The main result of this section is the following:

Theorem 3

We can maintain the set of MUSs for a sliding window of length d on a string T of length n in a total of \(O(n\log \sigma ')\) time and O(d) working space where \(\sigma '\le d\) is the maximum number of distinct characters in every window.

Corollary 2

There exists an online algorithm to compute all MUSs in a string T of length n in a total of \(O(n\log \sigma )\) time with O(n) working space where \(\sigma\) is the alphabet size.

5 Conclusions and Future Work

In this paper, we studied the problem of computing MUSs for a sliding window over a given string T of length n.
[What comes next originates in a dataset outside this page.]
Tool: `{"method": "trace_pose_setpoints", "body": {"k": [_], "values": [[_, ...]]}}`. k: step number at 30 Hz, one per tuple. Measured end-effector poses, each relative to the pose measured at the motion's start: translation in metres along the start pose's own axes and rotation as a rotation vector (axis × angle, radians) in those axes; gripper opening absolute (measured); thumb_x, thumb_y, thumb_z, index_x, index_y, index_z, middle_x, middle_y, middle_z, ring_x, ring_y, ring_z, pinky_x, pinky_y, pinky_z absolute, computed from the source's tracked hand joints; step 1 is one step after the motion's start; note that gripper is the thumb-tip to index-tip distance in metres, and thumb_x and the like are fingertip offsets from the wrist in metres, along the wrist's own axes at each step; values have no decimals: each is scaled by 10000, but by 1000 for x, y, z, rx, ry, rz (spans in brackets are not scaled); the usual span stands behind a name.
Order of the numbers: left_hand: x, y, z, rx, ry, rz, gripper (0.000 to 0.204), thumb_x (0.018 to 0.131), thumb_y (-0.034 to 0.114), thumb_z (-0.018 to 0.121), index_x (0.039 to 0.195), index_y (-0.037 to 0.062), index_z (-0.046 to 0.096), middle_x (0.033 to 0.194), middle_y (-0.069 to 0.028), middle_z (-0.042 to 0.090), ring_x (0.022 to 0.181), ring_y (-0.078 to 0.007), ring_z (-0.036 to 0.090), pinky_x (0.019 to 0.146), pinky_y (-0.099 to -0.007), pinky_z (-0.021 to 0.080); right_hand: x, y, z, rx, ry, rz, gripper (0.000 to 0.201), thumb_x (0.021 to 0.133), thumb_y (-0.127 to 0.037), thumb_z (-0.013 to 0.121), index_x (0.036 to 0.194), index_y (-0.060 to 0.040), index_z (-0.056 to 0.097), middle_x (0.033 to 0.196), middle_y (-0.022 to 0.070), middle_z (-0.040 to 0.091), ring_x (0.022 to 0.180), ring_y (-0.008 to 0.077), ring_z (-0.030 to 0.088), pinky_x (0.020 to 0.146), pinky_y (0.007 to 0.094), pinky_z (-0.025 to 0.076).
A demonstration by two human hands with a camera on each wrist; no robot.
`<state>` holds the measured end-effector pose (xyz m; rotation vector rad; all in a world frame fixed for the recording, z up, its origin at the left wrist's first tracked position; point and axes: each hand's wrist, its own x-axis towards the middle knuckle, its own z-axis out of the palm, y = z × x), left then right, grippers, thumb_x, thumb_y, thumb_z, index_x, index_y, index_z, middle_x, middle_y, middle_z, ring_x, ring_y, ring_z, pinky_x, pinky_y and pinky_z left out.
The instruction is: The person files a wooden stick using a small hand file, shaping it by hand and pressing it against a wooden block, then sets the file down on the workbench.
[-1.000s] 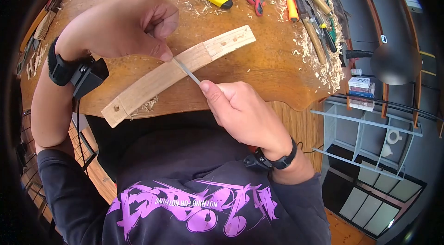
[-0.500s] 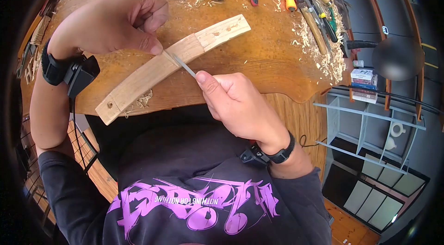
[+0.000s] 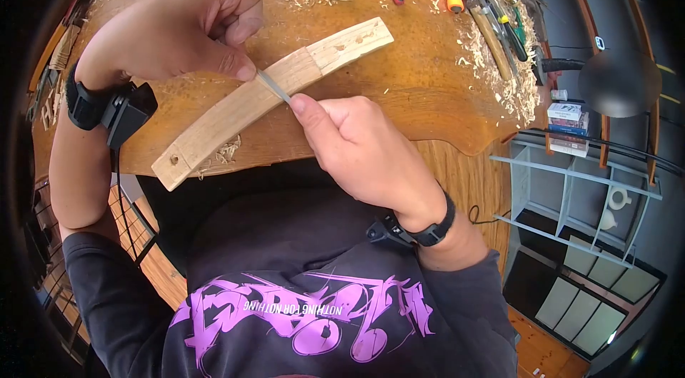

We first showed combinatorial properties on MUSs for a sliding window, i.e., changes of the set of MUSs are at most constant when appending a character to the right end of the window or deleting the first character from the window. Also, we proposed an \(O(n\log \sigma ')\)-time and O(d)-space algorithm to compute MUSs for a sliding window of size d over T, where \(\sigma '\le d\) is the maximum number of distinct characters in every window.

As future work, we are interested in developing a data structure for the SUS problems for a sliding window. As we described in the introduction, MUSs are heavily utilized for solving the SUS problems. Our sliding window MUS algorithm could be used as a basis for an efficient SUS query data structure for a sliding window. Also, it would be interesting to extend or generalize MUSs for a sliding window, e.g., to computing MUSs with k-mismatches for a sliding window. A substring of T is said to be unique with k-mismatches in T, if it is unique in T even when substituting arbitrary k characters of the substring. To the best of our knowledge, only one deterministic algorithm to compute unique substrings with k-mismatches is known in [10], and their algorithm runs in \(O(n^2)\) time for any \(k \ge 1\) in an offline manner. An interesting open question is: Can we design an online deterministic algorithm which computes MUSs with k-mismatches in sub-quadratic time?.